I wanted a game world where science had ceased to be a big mystery. My world has magic in it, though the magic has been invented much the same way science will be in the 18th and 19th centuries. Magic in my game is very limited by 5e standards, slightly limited by AD&D standards; and a character can still get burnt at the stake as a witch — though not out of ignorance, but because having magic is not an excuse to wave it around like a gun. Use too much magic in town and a stronger, more capable spellcaster will emasculate you and arrange for a nice public roasting. This is how I chose to have my game world see magic: as a dangerous weapon that's fine for use in the bush, but rude when used too much in public.
These decisions matter. They provide a large, visionary framework for the intrinsic little details, such as how knowledge is acquired and imparted to others; or how the state functions; or how cabals and factions compete to control power. The better I comprehend the huge, sweeping functions of the game world as a whole, the better I can visualize how one solitary NPC acts within the grand tapestry. Knowing the ebb and flow of the macro-economic trade system for the game informs me as to how a single teamster fits into the maelstrom, and how that teamster would respond if the players desired to hire a team and wagon. It makes perfect sense in my head because I have an overall vision of how a teamster, who would be in great demand in my gameworld ordinarily, would be more interested in continous work than a one-time job, no matter how lucrative.
But this is how I see my gameworld. It's not how a gameworld necessarily has to be.
Would-be DMs must decide precisely upon what vision they perceive for the world as a whole. Getting into the particulars of a single adventure or happenstance is a trap; it gets you through the business in the short term, but lacks any offer of a grand plan. As a result, there is no tapestry in the work; only a frayed patchwork quilt made of rags and whatever came to hand. This is well enough as a blanket to keep us warm, but it hardly serves to impress anyone.

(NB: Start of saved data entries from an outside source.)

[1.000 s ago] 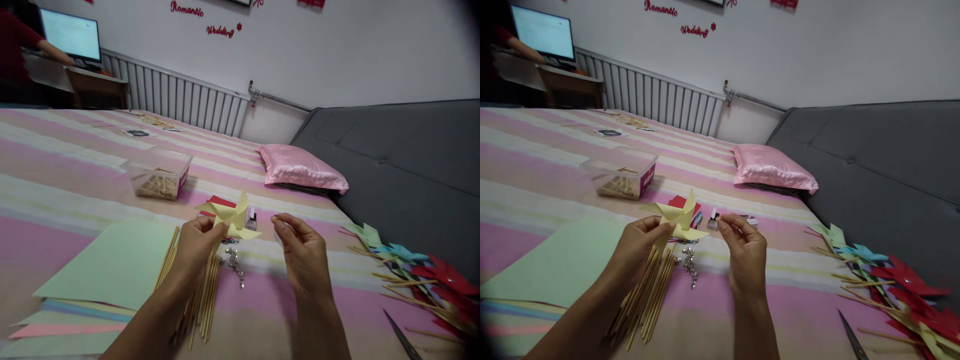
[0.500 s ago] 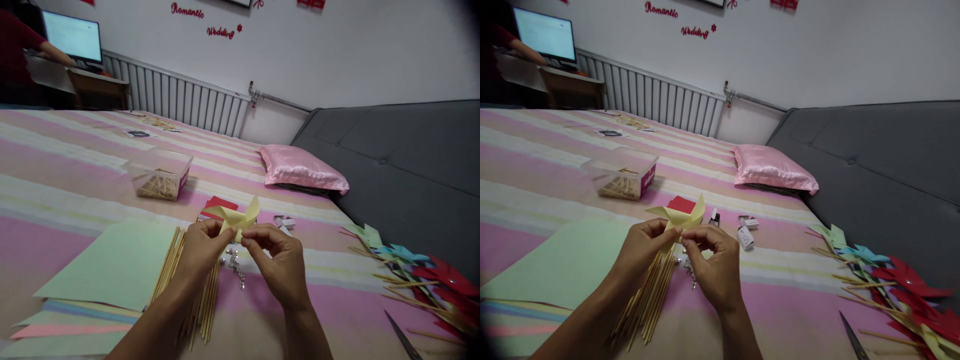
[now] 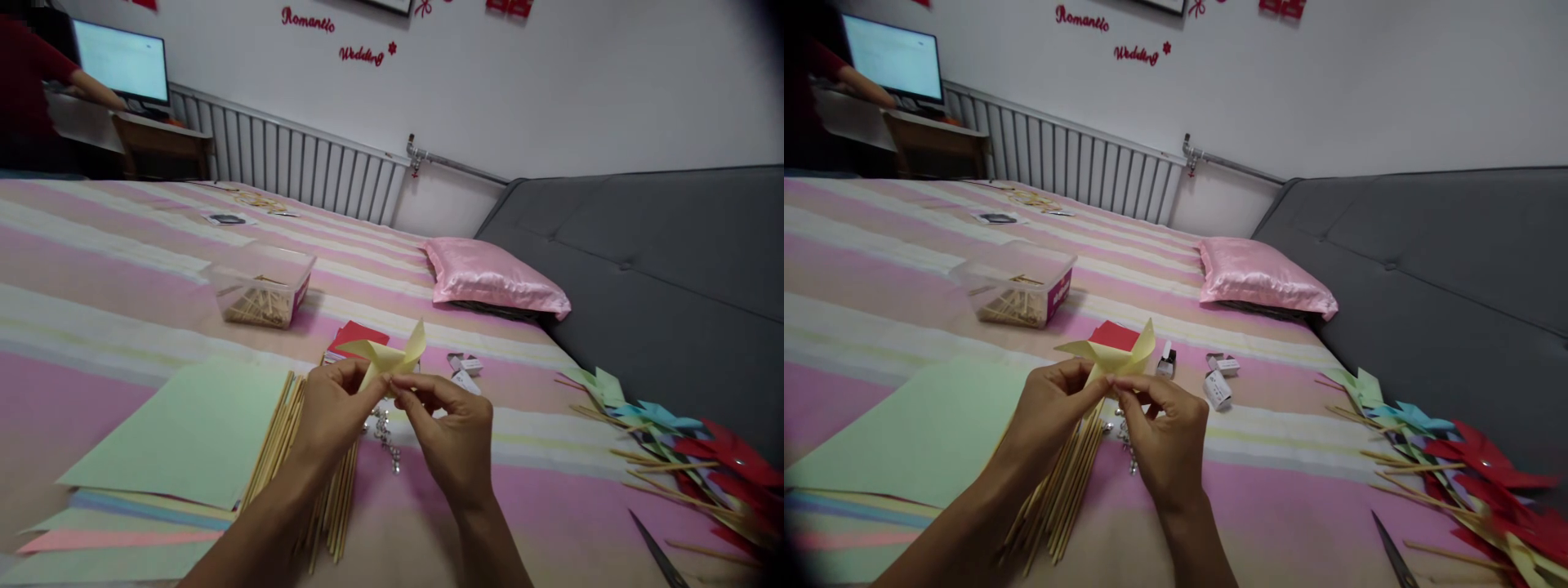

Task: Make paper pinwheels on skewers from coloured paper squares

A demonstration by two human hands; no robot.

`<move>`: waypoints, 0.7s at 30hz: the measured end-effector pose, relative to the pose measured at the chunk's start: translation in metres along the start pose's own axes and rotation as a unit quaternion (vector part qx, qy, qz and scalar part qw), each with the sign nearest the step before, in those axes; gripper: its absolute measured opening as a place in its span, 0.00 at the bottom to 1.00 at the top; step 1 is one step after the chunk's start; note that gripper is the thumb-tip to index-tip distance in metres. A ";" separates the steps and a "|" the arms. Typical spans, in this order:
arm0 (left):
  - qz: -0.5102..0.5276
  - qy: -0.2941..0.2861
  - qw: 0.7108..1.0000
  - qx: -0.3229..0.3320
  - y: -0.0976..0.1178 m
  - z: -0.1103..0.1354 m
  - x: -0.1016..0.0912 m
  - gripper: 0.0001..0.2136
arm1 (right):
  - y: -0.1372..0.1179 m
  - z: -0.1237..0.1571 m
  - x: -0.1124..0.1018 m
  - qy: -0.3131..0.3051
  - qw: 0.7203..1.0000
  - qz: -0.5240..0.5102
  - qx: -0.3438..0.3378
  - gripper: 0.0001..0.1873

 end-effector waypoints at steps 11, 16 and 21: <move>0.029 0.003 1.000 0.000 0.003 0.000 0.002 0.04 | 0.009 -0.002 0.002 0.018 0.976 -0.175 0.129 0.07; 0.014 -0.007 1.000 0.025 0.005 -0.001 0.003 0.07 | 0.011 -0.003 0.001 0.016 0.969 -0.196 0.148 0.08; -0.004 -0.004 0.999 0.033 0.003 -0.002 0.001 0.08 | 0.010 -0.003 0.001 0.016 0.970 -0.195 0.141 0.07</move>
Point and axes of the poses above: each hand's wrist, its own z-axis away from the middle knuckle, its own x-axis out of the palm, y = z × x, the point moved 4 cm from there along -z, towards the middle knuckle, and after that the axes turned 1 degree about z, right-handed, at the moved point
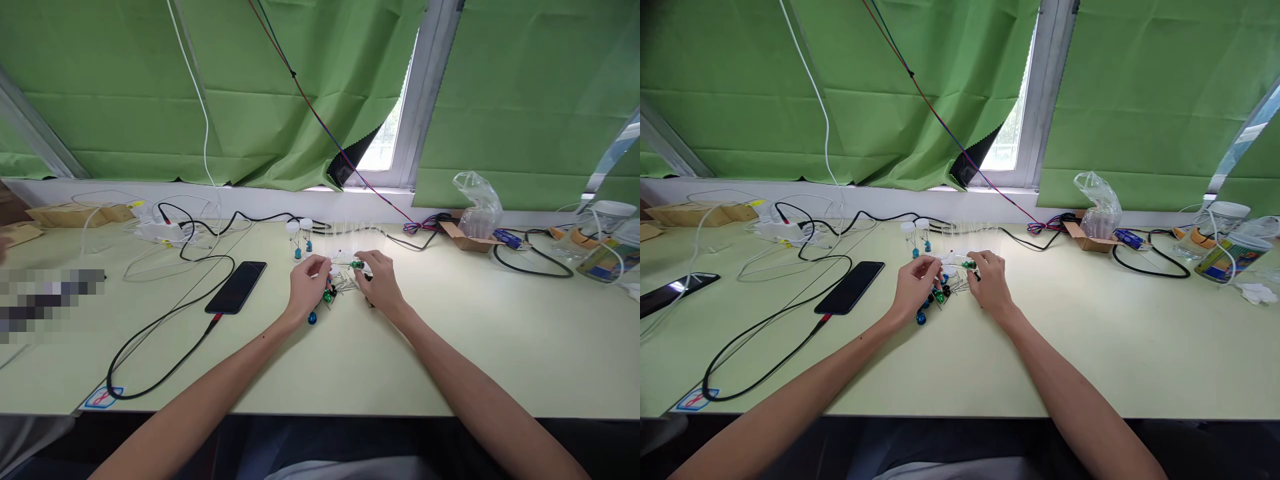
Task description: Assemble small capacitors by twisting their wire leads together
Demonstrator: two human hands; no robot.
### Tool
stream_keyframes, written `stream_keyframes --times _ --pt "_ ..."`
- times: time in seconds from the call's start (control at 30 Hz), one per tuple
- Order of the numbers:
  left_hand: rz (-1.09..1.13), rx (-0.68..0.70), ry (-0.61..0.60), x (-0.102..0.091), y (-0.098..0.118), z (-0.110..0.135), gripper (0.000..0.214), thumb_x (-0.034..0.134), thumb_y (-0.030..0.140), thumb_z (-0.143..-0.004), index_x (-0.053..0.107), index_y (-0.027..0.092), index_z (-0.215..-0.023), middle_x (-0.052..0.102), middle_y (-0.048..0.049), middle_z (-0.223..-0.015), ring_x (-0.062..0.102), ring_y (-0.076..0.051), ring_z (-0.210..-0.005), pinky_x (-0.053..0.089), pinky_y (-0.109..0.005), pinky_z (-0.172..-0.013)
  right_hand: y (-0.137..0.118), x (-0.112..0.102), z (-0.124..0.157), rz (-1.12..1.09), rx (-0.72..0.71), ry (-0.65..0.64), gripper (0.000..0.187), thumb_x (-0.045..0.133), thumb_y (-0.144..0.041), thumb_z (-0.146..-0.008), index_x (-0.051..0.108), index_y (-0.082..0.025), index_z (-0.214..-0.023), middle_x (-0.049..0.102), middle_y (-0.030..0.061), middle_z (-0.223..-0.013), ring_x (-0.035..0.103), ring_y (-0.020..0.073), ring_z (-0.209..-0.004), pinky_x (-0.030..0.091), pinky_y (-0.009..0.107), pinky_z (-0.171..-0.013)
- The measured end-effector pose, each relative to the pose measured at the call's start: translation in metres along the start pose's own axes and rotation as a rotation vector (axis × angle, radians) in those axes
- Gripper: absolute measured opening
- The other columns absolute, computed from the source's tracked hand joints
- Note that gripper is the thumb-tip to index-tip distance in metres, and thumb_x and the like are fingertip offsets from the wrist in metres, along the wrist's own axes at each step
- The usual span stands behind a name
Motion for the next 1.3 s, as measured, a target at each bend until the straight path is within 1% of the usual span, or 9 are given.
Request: stream_keyframes --times 0.23,0.37,0.6,0.77,0.9,1.1,1.3 --pt "-0.051 -0.002 -0.025 -0.0002 -0.0028 0.0002 0.025 0.062 0.041 -0.082 0.066 0.017 -0.075 0.061 0.0 -0.061 0.055 -0.011 -0.045 0.046 -0.023 -0.047 0.0004 -0.0004 0.0 0.012 0.007 0.0 0.031 0.056 -0.014 -0.082 0.06 -0.019 -0.112 0.062 0.009 -0.103 0.059 0.0243 -0.099 0.039 0.041 -0.094" --pt "-0.068 0.015 -0.027 -0.0002 -0.0025 0.0011 0.028 0.061 0.042 -0.083 0.065 0.017 -0.073 0.06 -0.0002 -0.06 0.054 -0.011 -0.044 0.044 -0.023 -0.045 -0.0009 -0.0011 -0.0001 0.009 -0.003 0.001 0.03 0.055 -0.014 -0.082 0.06 -0.021 -0.111 0.062 0.0085 -0.103 0.059 0.0244 -0.099 0.039 0.041 -0.094" --pt "-0.087 0.002 0.001 -0.0005 -0.0004 0.0006 0.024 0.063 0.04 -0.081 0.068 0.017 -0.074 0.063 -0.0019 -0.065 0.057 -0.012 -0.051 0.047 -0.023 -0.047 -0.0032 -0.0025 -0.0005 0.011 -0.025 0.0 0.03 0.054 -0.013 -0.083 0.06 -0.022 -0.111 0.062 0.0079 -0.102 0.059 0.0237 -0.098 0.039 0.041 -0.093" --pt "-0.082 0.024 0.011 -0.0011 -0.0028 -0.0014 0.024 0.064 0.04 -0.08 0.07 0.017 -0.077 0.065 -0.0028 -0.067 0.058 -0.013 -0.053 0.048 -0.023 -0.047 -0.0026 -0.002 -0.0003 0.017 -0.037 0.0 0.031 0.053 -0.014 -0.084 0.06 -0.023 -0.112 0.061 0.0077 -0.102 0.059 0.0234 -0.098 0.039 0.042 -0.094" --pt "-0.087 0.001 0.008 -0.0013 -0.0048 -0.0022 0.024 0.065 0.041 -0.079 0.069 0.017 -0.077 0.066 -0.0035 -0.069 0.058 -0.013 -0.053 0.048 -0.024 -0.048 -0.0015 -0.0007 0.0 0.035 -0.059 -0.01 0.031 0.052 -0.013 -0.085 0.06 -0.024 -0.113 0.061 0.0082 -0.104 0.059 0.024 -0.099 0.038 0.043 -0.095" --pt "-0.131 0.02 -0.002 -0.0018 -0.0066 -0.0029 0.025 0.063 0.043 -0.081 0.067 0.018 -0.077 0.063 -0.0014 -0.065 0.052 -0.011 -0.048 0.044 -0.024 -0.047 -0.0015 0.0011 0.0006 0.044 -0.087 -0.044 0.035 0.052 -0.01 -0.083 0.06 -0.024 -0.115 0.06 0.0082 -0.107 0.058 0.0237 -0.102 0.036 0.044 -0.097" --pt "-0.14 0.036 -0.029 -0.0013 -0.0087 -0.0036 0.024 0.064 0.042 -0.08 0.067 0.018 -0.076 0.059 0.0008 -0.055 0.05 -0.011 -0.047 0.04 -0.023 -0.046 -0.0032 0.0021 0.0013 0.049 -0.132 -0.062 0.037 0.052 -0.008 -0.082 0.061 -0.023 -0.115 0.06 0.0079 -0.107 0.058 0.023 -0.102 0.036 0.043 -0.098"
Point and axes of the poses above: each hand's wrist, its own z-axis away from the middle knuckle, its own x-axis out of the palm, y = z × x, the point moved 3 cm from there along -z, towards the middle knuckle
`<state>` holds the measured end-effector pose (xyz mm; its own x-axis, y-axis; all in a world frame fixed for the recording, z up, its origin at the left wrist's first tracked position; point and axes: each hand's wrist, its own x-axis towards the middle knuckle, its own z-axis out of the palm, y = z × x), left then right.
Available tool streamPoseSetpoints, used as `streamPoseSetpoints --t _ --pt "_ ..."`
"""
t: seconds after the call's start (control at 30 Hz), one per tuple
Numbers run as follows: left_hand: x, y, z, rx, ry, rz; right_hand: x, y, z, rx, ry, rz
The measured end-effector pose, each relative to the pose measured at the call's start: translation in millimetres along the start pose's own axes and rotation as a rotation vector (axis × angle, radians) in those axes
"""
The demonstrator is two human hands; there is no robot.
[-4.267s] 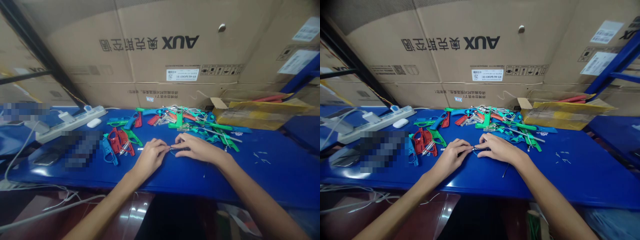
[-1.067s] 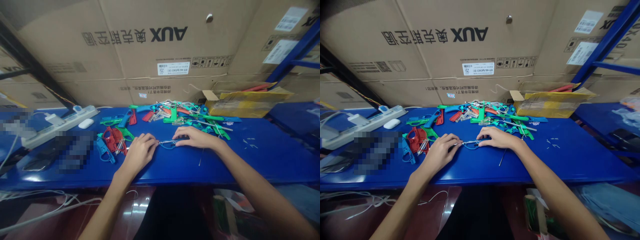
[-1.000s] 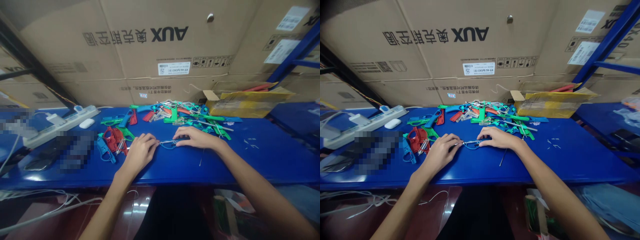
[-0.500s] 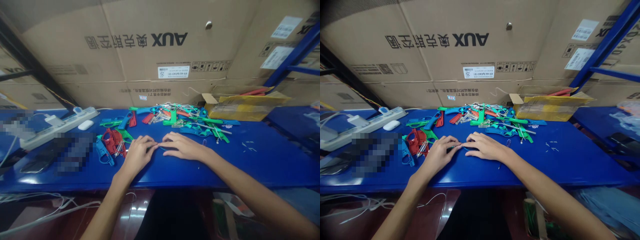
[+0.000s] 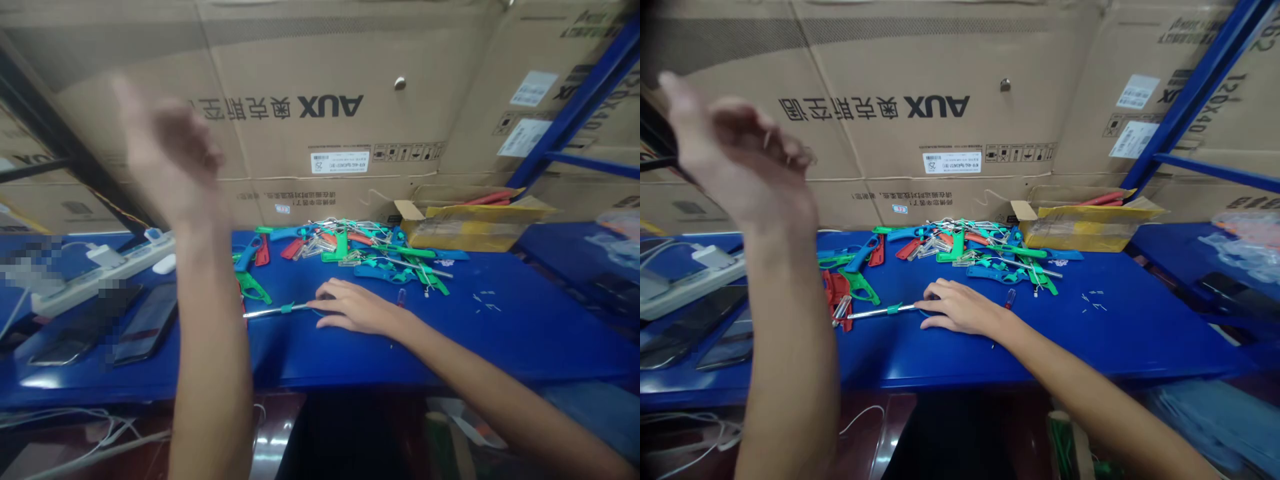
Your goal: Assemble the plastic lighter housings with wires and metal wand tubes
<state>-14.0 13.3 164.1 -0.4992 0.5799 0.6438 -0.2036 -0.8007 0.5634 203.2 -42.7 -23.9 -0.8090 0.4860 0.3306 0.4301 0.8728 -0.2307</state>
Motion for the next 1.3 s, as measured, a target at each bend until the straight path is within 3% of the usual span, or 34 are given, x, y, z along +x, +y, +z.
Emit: streamPoseSetpoints --t 0.1,0.17,0.23,0.3,0.37,0.5,0.63,0.77,0.97,1.3 --pt "12 -17 54.3 0.208 -0.235 0.107 0 -1 0 -0.012 -0.007 0.014" --pt "-6 -36 71.5 0.461 -0.498 0.334 0 0 0 -0.033 -0.017 0.011" --pt "-38 -53 68.1 0.677 -0.834 0.526 0 0 0 -0.054 -0.027 0.011" --pt "-71 -67 46.4 0.824 -1.143 0.645 0 1 2 -0.067 -0.028 0.022" --pt "-96 -75 14.6 0.894 -1.304 0.708 1 4 4 -0.069 -0.007 0.037" --pt "-112 -80 -43.5 1.032 -1.271 0.64 5 11 3 -0.084 0.013 0.052" --pt "-110 -83 -70.2 1.098 -1.307 0.481 13 21 -6 -0.143 -0.037 -0.029" --pt "-99 -85 -83.7 1.102 -1.424 0.279 18 26 -6 -0.203 -0.052 -0.107" --pt "-76 -81 -100.7 1.034 -1.599 -0.043 13 19 -1 -0.176 0.03 -0.009" --pt "-87 -87 -99.4 0.777 -1.663 -0.134 9 20 -10 -0.116 0.021 0.043"
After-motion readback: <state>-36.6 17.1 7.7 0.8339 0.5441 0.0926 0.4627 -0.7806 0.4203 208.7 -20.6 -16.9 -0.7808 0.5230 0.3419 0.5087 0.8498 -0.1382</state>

And let's have that plain. The players are looking to be impressed. Single adventures and one-offs do the job of supplying the players with a running, but they reflect very little glamour upon the maker. The players know the effort being made — and the message that sends regarding their importance as participants in the DM's eyes. A game on the cheap, where elbow grease is measured, gets the respect we save up for convenience store owners. We like the convenience store and we're glad it's there; it is, after all, convenient. But it's nothing to write about.
To impress players — and thus vastly increase the perceived value of the DM, not to mention how much latitude and attention the DM can count on when setting up an adventure — depends on building something BIG.
I'll try to continue in that vein with the next post.
Beautiful.
ReplyDeleteThe indifference of the surrounding world communicates its depth. These people don't care about me: they weren't created as set-pieces for my hero to use.